■ Directions ■
Return each line of the entries that holds the string "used".

####################

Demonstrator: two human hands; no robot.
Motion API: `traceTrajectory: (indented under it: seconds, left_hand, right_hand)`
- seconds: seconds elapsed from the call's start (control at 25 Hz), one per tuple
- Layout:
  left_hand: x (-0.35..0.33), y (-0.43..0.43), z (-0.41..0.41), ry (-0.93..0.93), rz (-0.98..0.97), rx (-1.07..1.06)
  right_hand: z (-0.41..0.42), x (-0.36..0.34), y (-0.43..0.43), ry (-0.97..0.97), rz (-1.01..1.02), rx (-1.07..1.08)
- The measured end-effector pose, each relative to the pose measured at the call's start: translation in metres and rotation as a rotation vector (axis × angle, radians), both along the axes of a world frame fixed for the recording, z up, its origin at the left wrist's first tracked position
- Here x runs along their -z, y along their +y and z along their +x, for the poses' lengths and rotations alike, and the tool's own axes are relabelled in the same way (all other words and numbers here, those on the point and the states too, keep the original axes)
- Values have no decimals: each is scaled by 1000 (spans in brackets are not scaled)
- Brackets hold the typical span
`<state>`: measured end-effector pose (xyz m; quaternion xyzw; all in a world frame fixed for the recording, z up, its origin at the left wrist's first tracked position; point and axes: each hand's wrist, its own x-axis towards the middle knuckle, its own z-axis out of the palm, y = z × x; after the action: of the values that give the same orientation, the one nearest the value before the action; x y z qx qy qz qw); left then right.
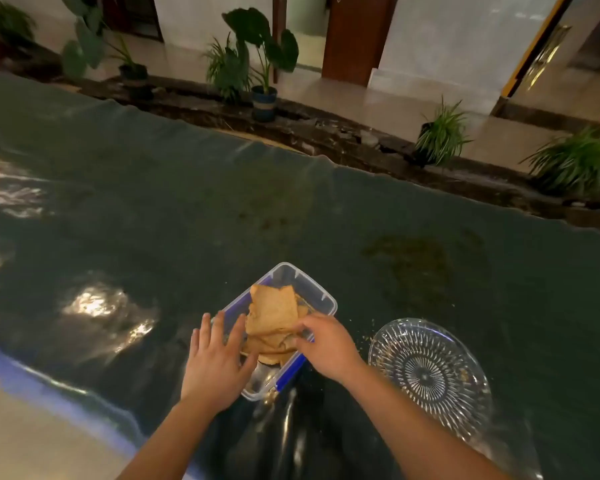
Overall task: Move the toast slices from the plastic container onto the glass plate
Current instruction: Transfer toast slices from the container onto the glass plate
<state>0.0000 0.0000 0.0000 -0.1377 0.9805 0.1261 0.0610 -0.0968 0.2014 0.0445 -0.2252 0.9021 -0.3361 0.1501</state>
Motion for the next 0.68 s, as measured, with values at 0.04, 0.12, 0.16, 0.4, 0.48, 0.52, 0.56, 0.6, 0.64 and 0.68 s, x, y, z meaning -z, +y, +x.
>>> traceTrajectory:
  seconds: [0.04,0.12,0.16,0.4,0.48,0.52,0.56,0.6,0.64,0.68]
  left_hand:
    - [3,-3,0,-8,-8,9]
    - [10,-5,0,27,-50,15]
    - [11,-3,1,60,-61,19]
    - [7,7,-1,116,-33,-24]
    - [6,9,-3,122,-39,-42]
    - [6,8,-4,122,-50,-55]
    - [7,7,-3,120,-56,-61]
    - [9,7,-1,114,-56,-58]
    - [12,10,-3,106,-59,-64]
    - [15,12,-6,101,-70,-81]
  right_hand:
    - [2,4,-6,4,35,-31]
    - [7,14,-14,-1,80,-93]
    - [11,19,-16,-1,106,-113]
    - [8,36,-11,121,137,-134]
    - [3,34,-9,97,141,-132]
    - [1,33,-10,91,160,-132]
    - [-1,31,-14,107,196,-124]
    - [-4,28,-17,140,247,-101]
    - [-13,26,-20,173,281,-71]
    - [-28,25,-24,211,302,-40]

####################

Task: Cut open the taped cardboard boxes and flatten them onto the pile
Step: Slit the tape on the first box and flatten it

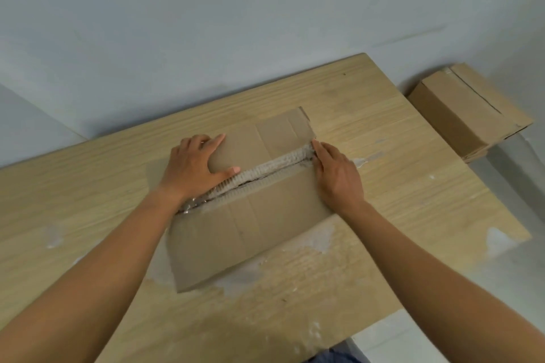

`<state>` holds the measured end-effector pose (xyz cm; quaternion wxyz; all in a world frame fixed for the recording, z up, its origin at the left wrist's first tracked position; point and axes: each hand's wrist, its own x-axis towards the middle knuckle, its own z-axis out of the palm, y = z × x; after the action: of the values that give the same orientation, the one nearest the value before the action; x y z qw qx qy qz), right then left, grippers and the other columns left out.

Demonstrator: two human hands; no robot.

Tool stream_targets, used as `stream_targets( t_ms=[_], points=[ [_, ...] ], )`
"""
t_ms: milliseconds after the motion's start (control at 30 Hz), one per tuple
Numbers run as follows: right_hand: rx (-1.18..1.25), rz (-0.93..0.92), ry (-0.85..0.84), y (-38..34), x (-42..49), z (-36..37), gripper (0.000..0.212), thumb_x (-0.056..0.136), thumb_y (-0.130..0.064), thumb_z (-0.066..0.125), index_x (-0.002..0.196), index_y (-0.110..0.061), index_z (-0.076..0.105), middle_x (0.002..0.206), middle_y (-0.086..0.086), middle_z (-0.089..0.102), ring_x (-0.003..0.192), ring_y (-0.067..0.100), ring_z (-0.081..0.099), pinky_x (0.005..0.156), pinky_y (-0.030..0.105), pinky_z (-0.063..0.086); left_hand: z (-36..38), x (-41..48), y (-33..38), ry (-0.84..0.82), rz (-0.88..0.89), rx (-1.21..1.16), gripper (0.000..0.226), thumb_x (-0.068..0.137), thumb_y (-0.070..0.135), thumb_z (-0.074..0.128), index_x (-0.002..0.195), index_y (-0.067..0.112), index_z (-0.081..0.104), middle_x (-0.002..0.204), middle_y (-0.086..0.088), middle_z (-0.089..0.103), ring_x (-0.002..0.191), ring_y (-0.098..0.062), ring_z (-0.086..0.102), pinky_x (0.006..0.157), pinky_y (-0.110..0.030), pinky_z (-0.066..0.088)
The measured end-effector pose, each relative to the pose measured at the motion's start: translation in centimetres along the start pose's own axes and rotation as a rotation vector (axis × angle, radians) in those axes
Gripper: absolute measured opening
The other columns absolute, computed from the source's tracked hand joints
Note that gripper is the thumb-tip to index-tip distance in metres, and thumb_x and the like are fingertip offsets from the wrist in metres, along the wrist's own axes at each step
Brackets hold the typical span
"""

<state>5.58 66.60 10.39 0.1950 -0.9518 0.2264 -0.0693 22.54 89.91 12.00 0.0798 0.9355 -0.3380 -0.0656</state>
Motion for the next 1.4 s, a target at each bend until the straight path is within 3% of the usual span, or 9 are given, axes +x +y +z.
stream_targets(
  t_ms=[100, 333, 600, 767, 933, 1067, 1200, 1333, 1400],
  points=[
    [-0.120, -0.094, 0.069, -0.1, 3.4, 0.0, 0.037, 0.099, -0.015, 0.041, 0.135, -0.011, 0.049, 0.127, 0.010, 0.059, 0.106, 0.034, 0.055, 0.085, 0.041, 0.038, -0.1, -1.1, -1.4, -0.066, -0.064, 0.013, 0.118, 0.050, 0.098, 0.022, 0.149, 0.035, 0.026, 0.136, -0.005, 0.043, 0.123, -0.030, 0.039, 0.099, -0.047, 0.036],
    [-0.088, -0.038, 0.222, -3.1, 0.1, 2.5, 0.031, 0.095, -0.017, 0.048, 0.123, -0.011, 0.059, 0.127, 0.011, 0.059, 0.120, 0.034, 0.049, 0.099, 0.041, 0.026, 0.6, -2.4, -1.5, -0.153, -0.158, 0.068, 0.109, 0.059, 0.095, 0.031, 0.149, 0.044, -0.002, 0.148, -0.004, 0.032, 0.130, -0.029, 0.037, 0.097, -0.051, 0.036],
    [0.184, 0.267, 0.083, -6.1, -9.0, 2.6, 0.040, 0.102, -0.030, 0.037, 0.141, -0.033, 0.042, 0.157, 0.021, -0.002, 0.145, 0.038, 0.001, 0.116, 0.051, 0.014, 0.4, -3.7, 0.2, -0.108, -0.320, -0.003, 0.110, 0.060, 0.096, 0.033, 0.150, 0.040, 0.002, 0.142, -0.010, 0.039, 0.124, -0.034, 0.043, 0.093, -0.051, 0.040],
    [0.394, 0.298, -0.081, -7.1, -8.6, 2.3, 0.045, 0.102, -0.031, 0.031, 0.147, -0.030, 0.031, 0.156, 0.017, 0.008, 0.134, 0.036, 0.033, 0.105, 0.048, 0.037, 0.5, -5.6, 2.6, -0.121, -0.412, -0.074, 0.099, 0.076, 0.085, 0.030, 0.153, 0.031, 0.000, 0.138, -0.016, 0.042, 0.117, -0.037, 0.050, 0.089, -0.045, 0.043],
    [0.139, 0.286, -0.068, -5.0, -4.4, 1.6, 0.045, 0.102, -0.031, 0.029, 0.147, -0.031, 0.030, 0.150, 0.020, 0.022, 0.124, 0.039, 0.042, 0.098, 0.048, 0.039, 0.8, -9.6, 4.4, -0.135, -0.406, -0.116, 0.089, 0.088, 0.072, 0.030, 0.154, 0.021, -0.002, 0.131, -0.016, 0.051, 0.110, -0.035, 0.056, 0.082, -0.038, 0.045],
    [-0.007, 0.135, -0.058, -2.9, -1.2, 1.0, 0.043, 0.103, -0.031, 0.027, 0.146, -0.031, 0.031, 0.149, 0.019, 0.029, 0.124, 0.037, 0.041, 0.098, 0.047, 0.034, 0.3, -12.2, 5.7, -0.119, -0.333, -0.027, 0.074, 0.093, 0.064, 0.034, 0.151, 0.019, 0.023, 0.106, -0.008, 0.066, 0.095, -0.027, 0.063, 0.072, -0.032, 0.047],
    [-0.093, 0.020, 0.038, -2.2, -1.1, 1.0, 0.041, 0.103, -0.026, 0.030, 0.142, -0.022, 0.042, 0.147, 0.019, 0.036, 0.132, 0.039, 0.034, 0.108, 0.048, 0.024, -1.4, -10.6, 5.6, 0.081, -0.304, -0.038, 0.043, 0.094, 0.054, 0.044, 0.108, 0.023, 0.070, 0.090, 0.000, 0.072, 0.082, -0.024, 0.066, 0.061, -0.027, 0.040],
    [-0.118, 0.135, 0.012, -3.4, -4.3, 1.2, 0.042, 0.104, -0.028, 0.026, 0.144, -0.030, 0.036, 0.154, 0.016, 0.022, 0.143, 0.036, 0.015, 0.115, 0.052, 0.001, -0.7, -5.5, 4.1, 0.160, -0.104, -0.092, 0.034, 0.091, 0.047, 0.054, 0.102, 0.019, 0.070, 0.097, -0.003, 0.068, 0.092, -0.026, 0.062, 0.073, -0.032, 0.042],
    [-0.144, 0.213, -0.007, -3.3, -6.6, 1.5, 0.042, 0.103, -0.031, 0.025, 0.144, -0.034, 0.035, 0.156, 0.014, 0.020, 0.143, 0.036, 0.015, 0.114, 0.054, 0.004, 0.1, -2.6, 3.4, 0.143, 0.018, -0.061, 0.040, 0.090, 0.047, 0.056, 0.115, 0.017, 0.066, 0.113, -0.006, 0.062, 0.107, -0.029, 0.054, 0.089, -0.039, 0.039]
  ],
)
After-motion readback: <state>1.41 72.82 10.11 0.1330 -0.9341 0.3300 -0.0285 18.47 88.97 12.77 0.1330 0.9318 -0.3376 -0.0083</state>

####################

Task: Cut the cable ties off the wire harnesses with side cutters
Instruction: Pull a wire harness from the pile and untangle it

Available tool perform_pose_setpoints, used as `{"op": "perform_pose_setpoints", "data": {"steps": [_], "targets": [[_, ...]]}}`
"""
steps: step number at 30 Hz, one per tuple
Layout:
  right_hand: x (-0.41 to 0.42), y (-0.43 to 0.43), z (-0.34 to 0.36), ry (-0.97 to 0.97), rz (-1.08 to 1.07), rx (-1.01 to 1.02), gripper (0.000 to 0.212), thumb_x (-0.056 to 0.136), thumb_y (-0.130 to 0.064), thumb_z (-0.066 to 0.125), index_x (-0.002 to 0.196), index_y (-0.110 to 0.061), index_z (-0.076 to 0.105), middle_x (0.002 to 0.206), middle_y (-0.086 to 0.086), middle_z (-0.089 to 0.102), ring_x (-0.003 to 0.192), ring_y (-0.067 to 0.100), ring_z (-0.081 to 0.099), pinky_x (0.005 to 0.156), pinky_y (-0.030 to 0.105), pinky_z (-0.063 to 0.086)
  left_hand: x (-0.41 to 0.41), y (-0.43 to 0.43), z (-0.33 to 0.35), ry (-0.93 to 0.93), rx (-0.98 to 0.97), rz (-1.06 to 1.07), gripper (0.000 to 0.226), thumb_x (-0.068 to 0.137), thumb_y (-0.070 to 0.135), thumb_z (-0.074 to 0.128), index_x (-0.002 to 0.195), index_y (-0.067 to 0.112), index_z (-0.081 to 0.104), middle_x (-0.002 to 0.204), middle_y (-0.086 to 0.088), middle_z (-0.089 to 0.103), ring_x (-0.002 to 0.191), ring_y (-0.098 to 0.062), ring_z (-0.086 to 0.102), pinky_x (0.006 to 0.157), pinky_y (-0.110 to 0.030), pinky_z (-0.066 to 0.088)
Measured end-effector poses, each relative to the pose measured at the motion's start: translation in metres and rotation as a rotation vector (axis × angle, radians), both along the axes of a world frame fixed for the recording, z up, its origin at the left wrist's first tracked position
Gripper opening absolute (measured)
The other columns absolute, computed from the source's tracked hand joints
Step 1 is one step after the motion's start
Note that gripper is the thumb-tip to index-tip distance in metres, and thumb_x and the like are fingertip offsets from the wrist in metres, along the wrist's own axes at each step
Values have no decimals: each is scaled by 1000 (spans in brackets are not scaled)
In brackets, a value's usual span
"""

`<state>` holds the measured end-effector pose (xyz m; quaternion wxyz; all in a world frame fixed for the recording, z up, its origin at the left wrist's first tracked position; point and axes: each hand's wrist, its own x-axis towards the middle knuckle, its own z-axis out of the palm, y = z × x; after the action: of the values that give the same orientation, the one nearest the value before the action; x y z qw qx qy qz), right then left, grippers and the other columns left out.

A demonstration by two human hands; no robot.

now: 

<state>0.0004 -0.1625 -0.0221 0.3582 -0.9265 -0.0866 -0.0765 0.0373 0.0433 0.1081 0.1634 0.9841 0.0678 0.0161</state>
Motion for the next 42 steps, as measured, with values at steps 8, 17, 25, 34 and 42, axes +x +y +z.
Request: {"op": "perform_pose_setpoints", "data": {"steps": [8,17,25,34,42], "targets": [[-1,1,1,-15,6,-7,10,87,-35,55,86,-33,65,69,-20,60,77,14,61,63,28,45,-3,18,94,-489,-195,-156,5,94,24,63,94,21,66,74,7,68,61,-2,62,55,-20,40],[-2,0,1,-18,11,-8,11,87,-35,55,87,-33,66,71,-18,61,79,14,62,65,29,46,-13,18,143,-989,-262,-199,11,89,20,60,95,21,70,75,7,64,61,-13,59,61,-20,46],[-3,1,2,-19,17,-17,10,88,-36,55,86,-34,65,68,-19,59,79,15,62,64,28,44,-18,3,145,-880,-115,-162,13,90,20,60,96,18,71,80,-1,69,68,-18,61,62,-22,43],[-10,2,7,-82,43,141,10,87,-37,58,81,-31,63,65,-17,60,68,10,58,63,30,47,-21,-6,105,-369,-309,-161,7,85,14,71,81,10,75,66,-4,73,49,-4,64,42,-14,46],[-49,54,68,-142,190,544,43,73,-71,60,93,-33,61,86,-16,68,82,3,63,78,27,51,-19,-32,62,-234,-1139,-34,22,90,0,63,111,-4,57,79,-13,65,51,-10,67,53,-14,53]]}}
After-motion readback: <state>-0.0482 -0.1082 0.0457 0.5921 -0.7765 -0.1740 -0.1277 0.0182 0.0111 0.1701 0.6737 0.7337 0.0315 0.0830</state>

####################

■ Solution ■
Tool stream_targets, used as `stream_targets( t_ms=[_], points=[ [_, ...] ], )`
Available tool perform_pose_setpoints, used as `{"op": "perform_pose_setpoints", "data": {"steps": [_], "targets": [[_, ...]]}}`

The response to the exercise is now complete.